[Work required]:
Look for the word "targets" in the data below, and copy every line that holds it.
________
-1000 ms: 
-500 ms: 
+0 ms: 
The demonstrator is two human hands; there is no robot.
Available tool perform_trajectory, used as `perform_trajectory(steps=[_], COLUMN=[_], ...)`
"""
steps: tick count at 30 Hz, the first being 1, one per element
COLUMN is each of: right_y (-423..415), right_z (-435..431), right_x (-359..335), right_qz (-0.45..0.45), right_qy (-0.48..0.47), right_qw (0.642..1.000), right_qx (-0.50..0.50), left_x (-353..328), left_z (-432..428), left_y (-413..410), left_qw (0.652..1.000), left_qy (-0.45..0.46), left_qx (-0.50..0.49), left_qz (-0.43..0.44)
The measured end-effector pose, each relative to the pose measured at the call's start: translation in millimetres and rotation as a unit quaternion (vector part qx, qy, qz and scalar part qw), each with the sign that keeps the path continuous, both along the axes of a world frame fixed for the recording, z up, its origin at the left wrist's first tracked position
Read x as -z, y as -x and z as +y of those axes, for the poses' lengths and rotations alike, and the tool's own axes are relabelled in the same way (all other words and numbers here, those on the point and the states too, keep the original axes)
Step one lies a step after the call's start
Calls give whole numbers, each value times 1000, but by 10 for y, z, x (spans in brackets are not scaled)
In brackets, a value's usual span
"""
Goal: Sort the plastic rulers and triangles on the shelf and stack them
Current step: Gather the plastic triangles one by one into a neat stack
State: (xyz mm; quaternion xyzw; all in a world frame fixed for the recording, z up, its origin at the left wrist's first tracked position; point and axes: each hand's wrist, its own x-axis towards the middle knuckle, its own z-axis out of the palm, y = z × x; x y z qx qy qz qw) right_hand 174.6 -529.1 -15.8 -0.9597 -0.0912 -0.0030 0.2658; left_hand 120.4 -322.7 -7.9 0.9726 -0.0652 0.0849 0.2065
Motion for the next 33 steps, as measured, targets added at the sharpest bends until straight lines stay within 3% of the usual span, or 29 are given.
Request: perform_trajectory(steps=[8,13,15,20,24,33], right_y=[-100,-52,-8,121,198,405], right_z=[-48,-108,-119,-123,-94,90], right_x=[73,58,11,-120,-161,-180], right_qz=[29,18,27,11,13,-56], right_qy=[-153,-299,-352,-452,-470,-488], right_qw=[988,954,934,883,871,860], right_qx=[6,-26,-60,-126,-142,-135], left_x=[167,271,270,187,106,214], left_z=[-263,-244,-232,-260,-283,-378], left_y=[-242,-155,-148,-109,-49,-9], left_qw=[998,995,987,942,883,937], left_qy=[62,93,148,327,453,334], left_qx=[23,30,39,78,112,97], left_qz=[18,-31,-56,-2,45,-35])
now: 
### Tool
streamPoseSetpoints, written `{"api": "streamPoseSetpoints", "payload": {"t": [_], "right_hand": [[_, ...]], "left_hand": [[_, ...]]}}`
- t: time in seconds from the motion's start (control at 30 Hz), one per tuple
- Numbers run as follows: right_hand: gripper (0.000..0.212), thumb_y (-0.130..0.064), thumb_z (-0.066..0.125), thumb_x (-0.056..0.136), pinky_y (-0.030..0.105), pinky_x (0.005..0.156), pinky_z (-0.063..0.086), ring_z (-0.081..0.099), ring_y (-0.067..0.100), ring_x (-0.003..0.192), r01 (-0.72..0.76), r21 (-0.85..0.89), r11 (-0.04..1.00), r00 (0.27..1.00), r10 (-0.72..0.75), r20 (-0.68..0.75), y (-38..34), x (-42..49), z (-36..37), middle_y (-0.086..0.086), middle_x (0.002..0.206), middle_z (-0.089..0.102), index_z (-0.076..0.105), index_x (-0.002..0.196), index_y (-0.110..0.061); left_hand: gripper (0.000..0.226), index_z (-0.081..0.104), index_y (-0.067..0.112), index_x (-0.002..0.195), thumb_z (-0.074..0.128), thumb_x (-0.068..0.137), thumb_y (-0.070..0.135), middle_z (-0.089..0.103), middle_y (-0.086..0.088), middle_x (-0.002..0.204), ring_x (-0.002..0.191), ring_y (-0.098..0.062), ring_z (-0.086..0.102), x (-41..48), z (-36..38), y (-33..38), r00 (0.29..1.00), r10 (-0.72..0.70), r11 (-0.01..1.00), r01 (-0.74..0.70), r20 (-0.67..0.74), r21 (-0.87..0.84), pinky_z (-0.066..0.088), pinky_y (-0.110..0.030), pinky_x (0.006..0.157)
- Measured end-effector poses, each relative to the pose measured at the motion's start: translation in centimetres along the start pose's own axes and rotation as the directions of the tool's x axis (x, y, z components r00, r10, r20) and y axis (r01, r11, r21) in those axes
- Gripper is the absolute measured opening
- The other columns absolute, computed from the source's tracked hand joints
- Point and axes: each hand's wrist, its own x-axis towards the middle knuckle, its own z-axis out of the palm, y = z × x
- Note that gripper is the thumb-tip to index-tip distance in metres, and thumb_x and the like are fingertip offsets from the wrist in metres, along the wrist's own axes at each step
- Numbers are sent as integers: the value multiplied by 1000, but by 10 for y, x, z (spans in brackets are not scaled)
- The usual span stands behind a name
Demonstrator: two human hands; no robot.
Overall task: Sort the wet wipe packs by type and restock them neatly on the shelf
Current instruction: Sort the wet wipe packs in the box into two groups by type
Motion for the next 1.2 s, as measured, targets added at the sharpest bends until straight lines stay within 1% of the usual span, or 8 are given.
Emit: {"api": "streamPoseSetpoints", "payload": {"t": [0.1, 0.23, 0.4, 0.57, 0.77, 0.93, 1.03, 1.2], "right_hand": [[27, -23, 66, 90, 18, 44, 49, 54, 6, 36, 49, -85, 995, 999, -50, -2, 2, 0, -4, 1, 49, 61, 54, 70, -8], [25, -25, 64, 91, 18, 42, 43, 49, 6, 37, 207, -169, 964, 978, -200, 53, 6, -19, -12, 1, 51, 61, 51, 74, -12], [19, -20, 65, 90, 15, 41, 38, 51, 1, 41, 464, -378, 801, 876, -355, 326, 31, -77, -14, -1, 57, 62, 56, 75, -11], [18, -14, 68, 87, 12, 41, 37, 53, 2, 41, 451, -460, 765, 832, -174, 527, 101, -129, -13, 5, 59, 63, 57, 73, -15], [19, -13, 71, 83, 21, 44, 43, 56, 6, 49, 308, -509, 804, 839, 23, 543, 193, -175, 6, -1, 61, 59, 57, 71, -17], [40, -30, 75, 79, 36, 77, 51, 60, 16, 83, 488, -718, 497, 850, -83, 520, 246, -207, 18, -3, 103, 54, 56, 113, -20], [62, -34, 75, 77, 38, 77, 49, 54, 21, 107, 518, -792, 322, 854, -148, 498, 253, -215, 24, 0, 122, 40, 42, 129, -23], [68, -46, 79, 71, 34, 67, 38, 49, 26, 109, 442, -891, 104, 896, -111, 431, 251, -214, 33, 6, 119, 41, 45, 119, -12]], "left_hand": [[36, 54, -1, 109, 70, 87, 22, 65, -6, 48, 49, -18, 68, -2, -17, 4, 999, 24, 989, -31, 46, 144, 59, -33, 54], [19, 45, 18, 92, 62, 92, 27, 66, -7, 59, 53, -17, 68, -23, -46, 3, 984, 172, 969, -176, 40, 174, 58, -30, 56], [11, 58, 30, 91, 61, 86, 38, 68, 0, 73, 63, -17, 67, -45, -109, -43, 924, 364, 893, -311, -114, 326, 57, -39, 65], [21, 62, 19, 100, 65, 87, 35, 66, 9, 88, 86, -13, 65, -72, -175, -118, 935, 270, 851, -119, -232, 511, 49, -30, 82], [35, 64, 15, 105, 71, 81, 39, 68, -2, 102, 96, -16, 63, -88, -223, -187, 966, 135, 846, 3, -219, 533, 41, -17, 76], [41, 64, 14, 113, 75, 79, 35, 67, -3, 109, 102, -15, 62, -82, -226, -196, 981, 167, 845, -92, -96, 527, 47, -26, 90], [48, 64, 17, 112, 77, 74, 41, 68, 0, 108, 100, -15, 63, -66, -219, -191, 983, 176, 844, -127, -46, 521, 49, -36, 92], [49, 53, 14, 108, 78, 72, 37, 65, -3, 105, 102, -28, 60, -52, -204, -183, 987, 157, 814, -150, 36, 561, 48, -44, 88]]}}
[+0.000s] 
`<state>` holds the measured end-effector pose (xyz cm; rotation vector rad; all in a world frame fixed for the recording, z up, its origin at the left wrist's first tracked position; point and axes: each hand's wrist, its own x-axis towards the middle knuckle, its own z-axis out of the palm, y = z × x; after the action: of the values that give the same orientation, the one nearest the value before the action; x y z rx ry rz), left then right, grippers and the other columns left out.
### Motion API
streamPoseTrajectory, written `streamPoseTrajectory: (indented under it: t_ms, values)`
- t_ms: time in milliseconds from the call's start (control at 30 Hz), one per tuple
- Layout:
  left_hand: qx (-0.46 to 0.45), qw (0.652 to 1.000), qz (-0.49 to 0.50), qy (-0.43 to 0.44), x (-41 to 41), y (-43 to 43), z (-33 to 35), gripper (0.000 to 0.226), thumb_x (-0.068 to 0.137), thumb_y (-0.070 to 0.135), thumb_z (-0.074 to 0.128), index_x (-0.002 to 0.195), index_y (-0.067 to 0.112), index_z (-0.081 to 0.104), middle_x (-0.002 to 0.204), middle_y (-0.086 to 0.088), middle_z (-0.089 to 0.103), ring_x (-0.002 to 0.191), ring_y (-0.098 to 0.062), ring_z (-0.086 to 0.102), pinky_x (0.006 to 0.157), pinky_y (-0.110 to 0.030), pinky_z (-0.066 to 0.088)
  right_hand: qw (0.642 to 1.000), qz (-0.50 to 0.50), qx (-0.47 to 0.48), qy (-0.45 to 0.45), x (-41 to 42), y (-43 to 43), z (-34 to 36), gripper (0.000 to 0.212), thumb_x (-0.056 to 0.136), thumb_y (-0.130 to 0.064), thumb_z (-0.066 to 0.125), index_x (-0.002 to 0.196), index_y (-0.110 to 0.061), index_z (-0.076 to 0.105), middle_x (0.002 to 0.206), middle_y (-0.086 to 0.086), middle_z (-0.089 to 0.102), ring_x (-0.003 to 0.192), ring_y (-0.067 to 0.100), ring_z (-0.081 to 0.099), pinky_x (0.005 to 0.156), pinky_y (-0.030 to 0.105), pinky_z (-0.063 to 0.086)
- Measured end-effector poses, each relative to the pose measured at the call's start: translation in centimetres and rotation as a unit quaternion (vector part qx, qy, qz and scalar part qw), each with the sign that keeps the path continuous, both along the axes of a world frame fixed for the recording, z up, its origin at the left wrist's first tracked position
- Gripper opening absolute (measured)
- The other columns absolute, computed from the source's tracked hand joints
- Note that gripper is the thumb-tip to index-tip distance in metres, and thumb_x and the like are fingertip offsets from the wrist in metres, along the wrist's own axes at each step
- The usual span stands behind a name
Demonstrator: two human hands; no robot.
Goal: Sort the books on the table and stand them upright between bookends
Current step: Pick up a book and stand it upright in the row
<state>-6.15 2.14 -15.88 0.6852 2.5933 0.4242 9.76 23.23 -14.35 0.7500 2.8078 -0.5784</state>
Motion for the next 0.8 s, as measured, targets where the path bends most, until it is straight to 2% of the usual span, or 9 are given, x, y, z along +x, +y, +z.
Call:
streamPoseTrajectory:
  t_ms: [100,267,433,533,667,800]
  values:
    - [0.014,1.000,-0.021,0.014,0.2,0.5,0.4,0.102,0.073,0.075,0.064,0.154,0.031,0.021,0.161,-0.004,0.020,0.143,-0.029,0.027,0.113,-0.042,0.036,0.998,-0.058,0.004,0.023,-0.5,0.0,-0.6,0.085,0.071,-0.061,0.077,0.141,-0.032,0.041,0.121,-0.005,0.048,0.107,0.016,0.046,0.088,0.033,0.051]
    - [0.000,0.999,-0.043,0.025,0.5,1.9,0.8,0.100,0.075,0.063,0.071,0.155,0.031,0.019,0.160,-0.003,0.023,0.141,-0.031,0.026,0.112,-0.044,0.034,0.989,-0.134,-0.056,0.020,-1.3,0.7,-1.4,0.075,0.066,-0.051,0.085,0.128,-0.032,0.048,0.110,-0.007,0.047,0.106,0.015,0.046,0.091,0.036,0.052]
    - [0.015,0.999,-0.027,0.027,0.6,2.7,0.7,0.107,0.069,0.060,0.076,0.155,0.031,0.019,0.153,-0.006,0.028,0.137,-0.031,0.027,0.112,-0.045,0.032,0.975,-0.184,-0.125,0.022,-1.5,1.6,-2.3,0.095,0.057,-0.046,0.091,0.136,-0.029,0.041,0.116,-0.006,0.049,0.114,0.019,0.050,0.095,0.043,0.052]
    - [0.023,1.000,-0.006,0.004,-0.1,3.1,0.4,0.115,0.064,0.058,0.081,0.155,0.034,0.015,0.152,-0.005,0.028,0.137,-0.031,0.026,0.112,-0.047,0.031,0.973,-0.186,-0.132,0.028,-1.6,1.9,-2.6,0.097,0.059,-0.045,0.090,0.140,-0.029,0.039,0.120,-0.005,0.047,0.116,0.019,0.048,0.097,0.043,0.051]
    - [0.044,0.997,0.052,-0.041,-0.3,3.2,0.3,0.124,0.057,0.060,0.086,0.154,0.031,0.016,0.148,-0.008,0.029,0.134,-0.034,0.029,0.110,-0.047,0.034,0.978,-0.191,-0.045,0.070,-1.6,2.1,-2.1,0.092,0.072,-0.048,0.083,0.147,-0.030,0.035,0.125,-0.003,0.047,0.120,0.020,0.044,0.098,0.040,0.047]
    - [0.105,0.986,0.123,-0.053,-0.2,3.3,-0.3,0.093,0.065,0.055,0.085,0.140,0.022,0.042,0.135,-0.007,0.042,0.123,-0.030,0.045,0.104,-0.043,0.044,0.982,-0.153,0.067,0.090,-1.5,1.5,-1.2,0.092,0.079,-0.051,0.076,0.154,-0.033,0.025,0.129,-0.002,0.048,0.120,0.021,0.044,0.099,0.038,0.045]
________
[Finished exercise]:
Motion for the next 33 steps, as measured, targets added at the sharpest bends until straight lines stay within 3% of the usual span, or 29 are given.
Motion for the next 1.2 s, as measured, targets added at the sharpest bends until straight lines stay within 1% of the usual span, or 8 are given.
Motion for the next 0.8 s, as measured, targets where the path bends most, until it is straight to 2% of the usual span, or 9 are given, x, y, z along +x, +y, +z.

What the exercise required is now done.